To help readers quickly orient themselves, here are concise definitions of key terms frequently encountered in CITE-seq discussions.

  • CITE-seq: Cellular Indexing of Transcriptomes and Epitopes by Sequencing; a method to measure RNA and surface proteins in single cells.
  • ADTs: Antibody-Derived Tags; DNA barcodes attached to antibodies that quantify surface epitopes in CITE-seq.
  • Single-cell RNA sequencing (scRNA-seq): A technology that profiles gene expression at the level of individual cells.
  • TotalVI: A probabilistic model for jointly analysing RNA and protein data from multi-omics single-cell experiments.
  • REAP-seq: A related approach using antibody-derived tags to measure surface proteins with RNA transcripts.
  • Batch effects: Unwanted systematic differences between samples that can confound biological signals.
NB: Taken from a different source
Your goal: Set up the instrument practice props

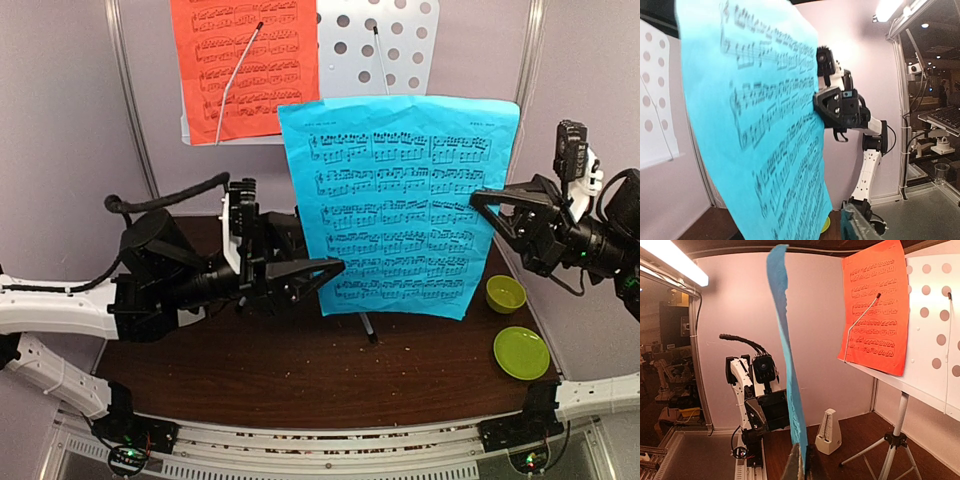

Final reflections: integrating CITE-seq into your research toolkit

CITE-seq represents a robust and versatile approach to single-cell multi-omics, merging the depth of transcriptomics with the actionable specificity of surface proteins. When planned thoughtfully, executed with careful controls, and analysed with appropriate models, CITE-seq can reveal nuanced cellular landscapes that might remain hidden in single-modality studies. Whether you are mapping immune cell hierarchies, exploring developmental trajectories, or interrogating tumour ecosystems, CITE-seq offers a compelling route to richer biological insight while remaining compatible with familiar analytical workflows.

As multi-omics continues to mature, the role of CITE-seq in the broader landscape of single-cell biology is likely to strengthen. Researchers who stay current with panel design best practices, robust normalisation strategies, and validated data analysis pipelines will be well positioned to translate complex data into meaningful discoveries.